A proposed federal cattle marketing rule could mean lower quality meat on your dinner plate.
Cows may look the same, but there can be vast differences in the meat quality, according to Millersville cattle rancher Mike Kasten.
"There is a $400 discrepancy in actual value in the retail meat case" based on the quality of an animal's meat, he said.
Kasten and about 130 other cattle producers in Cape Girardeau, Bollinger and Perry counties now have a contract, through feed supplier Performance Blenders in Gordonville, with a meat packing company in Kansas where they aren't paid until after their cattle are butchered and graded for quality. The price they receive for each animal, tracked with a radio frequency identification chip, depends on whether the meat is graded select, choice or prime. Prime is the highest grade.
The U.S. Department of Agriculture's livestock marketing rule changes, proposed by the Obama administration, are an effort to make the cash market for beef more competitive. Although the changes are meant to help cattle producers, Kasten said, the changes would eliminate deals like the one Performance Blenders has and only help those who are "lazy" with their animal husbandry practices.
"After 100 years of a bad pricing system, we now have one that rewards us for our efforts. This law wipes that clean and throws us back," Kasten said.

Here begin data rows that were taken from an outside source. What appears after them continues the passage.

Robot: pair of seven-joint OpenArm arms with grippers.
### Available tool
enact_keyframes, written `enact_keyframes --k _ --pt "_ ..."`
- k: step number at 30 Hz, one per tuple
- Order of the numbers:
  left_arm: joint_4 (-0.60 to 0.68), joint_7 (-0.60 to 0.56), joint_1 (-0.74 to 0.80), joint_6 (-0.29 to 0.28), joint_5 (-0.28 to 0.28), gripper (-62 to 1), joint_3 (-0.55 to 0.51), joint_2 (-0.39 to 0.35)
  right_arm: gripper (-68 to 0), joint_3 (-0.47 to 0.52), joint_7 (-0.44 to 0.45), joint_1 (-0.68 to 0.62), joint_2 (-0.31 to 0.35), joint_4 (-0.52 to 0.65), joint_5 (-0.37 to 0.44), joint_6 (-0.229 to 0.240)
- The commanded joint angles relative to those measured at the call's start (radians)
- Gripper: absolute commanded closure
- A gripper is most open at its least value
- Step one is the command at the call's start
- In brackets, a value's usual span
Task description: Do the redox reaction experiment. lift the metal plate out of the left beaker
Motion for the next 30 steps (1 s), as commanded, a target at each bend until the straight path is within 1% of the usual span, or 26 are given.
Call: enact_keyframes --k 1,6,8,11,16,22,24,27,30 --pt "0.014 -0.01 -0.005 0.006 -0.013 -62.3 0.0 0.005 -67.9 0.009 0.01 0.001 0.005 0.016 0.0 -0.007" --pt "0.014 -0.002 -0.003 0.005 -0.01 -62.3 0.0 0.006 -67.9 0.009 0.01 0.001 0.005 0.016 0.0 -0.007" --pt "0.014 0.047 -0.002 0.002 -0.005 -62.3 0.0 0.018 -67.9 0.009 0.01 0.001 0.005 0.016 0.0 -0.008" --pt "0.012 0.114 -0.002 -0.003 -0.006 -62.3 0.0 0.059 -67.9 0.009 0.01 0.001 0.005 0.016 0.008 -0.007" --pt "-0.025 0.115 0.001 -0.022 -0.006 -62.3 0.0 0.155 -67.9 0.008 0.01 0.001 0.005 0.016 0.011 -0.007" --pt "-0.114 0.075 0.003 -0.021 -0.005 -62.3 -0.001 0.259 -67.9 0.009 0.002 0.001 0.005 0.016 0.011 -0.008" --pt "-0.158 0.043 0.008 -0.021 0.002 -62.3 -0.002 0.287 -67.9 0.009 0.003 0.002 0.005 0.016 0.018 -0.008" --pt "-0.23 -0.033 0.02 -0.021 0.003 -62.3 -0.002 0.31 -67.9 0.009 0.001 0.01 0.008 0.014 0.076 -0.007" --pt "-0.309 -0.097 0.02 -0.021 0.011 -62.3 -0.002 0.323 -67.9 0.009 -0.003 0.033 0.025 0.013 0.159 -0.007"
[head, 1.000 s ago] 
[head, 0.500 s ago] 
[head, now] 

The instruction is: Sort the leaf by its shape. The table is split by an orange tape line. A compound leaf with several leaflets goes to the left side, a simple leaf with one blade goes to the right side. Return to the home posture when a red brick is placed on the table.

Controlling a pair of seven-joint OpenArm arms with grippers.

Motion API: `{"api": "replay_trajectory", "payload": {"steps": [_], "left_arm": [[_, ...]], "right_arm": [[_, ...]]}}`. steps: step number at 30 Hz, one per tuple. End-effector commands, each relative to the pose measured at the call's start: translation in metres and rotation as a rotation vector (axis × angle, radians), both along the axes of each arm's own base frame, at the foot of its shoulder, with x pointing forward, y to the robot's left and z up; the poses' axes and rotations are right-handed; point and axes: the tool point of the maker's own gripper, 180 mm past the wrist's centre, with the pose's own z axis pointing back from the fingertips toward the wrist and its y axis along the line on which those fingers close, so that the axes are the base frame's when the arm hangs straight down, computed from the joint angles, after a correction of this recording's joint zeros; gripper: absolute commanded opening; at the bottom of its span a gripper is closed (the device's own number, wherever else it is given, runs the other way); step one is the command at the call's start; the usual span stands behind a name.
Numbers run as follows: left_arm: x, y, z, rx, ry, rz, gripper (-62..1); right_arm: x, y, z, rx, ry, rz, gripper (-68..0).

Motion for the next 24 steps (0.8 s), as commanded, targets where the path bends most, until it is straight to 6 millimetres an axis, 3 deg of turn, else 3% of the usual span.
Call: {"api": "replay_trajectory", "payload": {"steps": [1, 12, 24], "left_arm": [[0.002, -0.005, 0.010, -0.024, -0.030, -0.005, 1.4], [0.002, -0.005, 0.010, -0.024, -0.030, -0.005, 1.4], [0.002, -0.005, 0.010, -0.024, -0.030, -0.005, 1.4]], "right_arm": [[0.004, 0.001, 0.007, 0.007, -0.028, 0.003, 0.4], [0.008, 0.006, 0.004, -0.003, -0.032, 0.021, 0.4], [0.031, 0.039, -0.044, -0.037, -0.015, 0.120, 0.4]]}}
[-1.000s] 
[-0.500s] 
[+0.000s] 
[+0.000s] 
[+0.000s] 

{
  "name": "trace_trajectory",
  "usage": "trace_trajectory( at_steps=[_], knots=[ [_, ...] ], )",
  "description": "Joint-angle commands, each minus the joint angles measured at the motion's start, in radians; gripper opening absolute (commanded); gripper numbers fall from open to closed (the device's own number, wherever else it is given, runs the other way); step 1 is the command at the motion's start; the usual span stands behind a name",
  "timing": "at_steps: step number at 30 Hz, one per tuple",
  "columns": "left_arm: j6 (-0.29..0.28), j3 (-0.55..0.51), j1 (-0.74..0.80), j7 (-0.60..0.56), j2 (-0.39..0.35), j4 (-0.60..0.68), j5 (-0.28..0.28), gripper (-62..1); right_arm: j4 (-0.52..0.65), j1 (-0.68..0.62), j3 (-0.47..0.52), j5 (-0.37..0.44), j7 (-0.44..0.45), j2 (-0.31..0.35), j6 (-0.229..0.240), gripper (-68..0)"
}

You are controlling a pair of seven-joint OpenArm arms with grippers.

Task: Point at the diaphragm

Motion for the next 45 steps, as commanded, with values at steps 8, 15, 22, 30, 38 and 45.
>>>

The U.S. Department of Agriculture is accepting public comments on the proposed rule changes through Monday via e-mail at comments.gipsa@usda.gov.
Rep. Jo Ann Emerson, a Cape Girardeau Republican, was one of 115 legislators who asked the USDA in September to do a "vigorous economic analysis" of the rule, but the department refused.
"Performance Blenders in Jackson is a prime example of how our forward-thinking agriculture community is adopting new technologies and using science to better feed the region and the nation," Emerson said in a statement. "I am concerned that any new rules will result in their product being treated as a commodity, and not the value-added product it is."
Advances in genetics have helped local cattle farmers to produce high-end meat, much of which is exported to Japan.
"We use bulls proven to have high carcass quality, and we stack genetics in the cattle," Kasten said. "In an average population that are processed, about 2 percent of beef grades prime. We have producers in this program that are getting 45 and 50 percent prime because of genetic selection."
Current base cattle prices are about $157 per 100 pounds. For lower quality meats, as much as $15 per 100 pounds will be subtracted from the base price. If a carcass is graded as choice, it receives an extra premium of $3.29 per 100 pounds. If it is graded as prime, it receives an extra $21 per 100 pounds.
"When were treated as a commodity producer, beef was beef was beef and our eating quality kept going down for decades. Now for the first time, we've seen a significant increase in eating quality because we're rewarded for it," Kasten said.
Since organizing the group of local beef producers about 10 years ago, Performance Blenders owner Gerald Shinn said they've received nearly $1 million in premiums and marketed 15,000 head of cattle.
Every two weeks, a truckload of cattle is sent to U.S. Premium Beef processing facilities in Liberal or Dodge City, Kan.
Each farmer contributes an average of five head to the load, giving them market access they wouldn't have without pooling together.
"It takes 40 animals to load the truck, and nobody I deal with can do 40 all by themselves," said Geoff Shinn, who works with his father at Performance Blenders.
After the animals are processed, the farmers receive detailed data and digital images of the meat they can use to improve their breeding in the future.
Performance Blenders started the program after the hog market crashed the mid-1990s and it saw its feed sales start to decline as local farmers got out of the hog business.
"We wanted to help keep people in business by helping shift them to beef production. If we have nobody to sell feed to, we wouldn't have anybody to keep us in business," Geoff Shinn said.
It's not known when the USDA will announce a decision on the proposed rule changes.
"I hope USDA takes the time to thoroughly review all relevant comments on this controversial proposal," Emerson said. "There is no reason to rush the process on a political or administrative timeline."